Yanzhi Zheng, Jingxue Yin, Shanming Ji
Abstract:
This article concerns the complete classification of self-similar solutions to the
singular polytropic filtration equation.
We establish the existence and uniqueness of self-similar solutions of the form
\(u(x,t)=(\beta t)^{-\alpha/\beta}w((\beta t)^{-1/\beta} |x|)\),
and the regularity or singularity at \(x=0\), with \(\alpha,\beta\in\mathbb{R}\) and
\(\beta=p-\alpha(1-mp+m)\).
The asymptotic behaviors of the solutions near 0 orinfinity are also described.

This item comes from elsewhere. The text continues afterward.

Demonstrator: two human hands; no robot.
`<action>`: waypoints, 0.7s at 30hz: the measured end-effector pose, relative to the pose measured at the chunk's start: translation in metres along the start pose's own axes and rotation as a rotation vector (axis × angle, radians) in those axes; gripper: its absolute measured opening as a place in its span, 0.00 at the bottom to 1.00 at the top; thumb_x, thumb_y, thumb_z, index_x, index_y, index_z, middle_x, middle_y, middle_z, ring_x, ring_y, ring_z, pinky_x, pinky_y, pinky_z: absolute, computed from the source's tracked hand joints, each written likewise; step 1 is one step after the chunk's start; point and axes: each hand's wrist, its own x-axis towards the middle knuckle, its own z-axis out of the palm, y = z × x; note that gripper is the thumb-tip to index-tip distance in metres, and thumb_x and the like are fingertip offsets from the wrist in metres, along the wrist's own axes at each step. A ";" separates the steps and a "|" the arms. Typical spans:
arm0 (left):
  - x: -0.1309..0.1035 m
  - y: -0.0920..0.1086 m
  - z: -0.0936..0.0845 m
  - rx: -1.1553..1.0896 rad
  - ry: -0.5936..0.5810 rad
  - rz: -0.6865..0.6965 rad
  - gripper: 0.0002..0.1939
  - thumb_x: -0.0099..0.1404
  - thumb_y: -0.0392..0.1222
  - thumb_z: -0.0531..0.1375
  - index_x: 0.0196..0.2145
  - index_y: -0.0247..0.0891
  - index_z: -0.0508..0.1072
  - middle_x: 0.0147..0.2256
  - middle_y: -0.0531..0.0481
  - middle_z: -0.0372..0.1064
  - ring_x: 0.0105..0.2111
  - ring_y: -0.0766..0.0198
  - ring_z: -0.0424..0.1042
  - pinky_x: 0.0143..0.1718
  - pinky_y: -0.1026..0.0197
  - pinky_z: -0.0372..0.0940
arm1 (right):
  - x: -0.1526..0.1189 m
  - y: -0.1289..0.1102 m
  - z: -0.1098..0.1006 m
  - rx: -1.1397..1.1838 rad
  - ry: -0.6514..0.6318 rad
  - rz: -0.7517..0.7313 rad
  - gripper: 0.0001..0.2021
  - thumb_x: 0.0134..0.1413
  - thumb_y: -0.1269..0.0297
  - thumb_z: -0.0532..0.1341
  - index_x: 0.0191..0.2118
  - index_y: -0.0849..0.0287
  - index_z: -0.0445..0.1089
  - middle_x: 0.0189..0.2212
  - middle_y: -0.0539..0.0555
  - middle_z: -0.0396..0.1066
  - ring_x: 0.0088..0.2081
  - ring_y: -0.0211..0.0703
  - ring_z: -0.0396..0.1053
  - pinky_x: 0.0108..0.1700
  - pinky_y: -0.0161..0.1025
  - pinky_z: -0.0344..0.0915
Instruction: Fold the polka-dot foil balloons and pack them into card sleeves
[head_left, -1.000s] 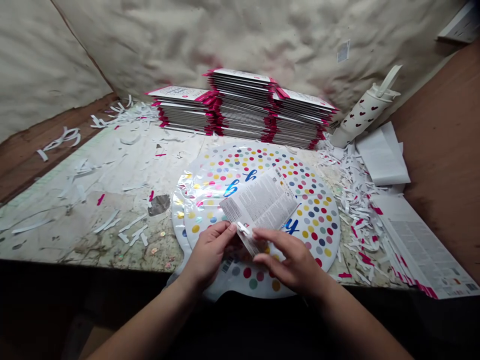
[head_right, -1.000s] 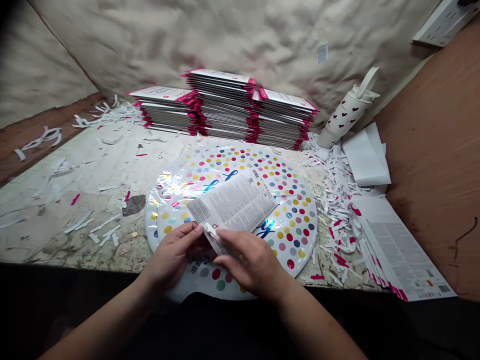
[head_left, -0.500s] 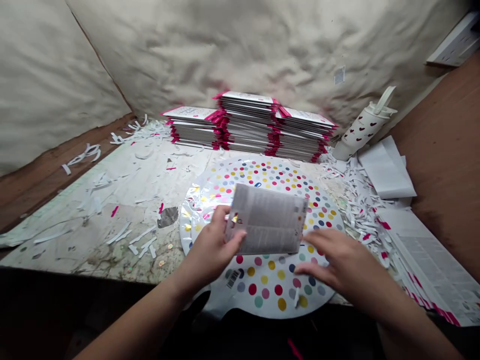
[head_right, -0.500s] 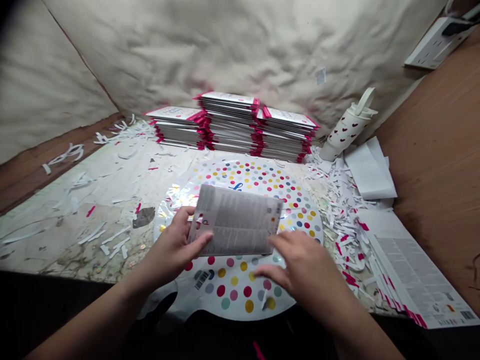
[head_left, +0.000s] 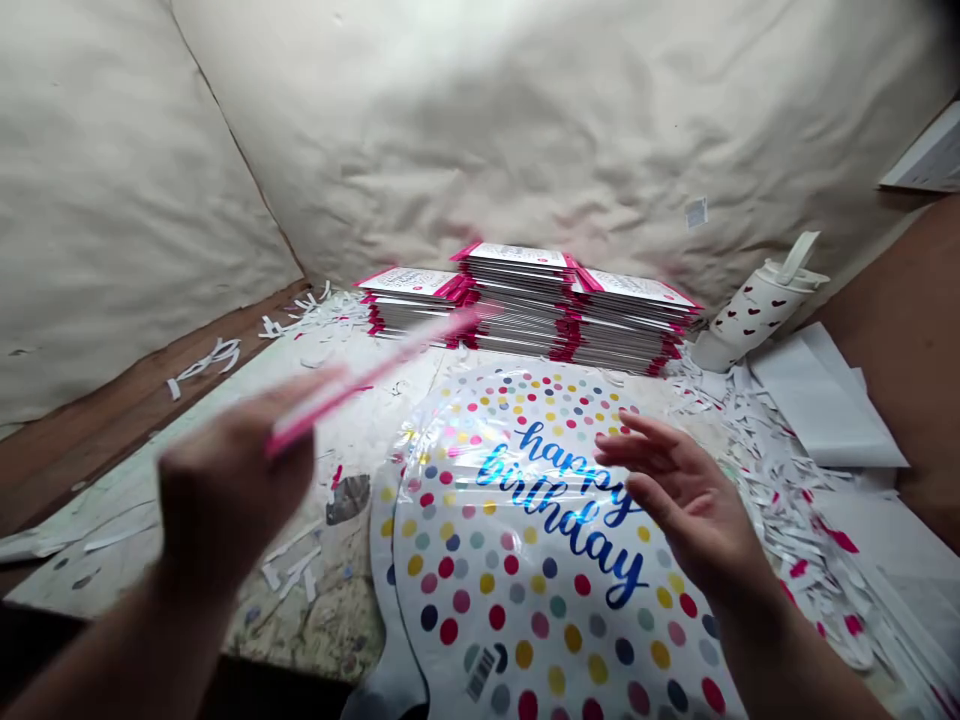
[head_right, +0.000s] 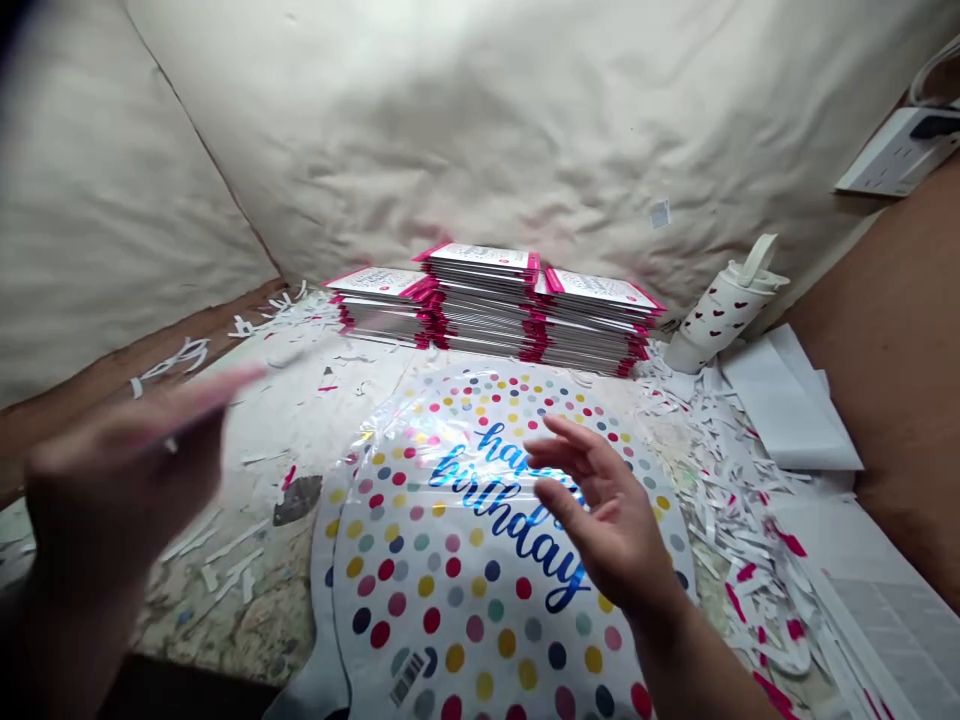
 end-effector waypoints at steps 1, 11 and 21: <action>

Specifically, when \(\beta<0\), there always exist blow up solutions or oscillatory
solutions. When \(\beta>0\), oscillatory solutions appear if \(\alpha>N\), \(0< m< 1\) and \(1< p< 2\).
The main technical issue for the proof is to overcome the difficulty arising from the
doubly nonlinear non-Newtonian polytropic filtration diffusion
\( \hbox{div}({|\nabla u^m|}^{p-2} \nabla u^m)\).
Submitted April 29, 2025. Published June 26, 2025.
Math Subject Classifications: 35K67, 35C06, 35K92, 35B40.
Key Words: Polytropic filtration equation; self-similar solutions; singularity; phase plane analysis; asymptotic behavior.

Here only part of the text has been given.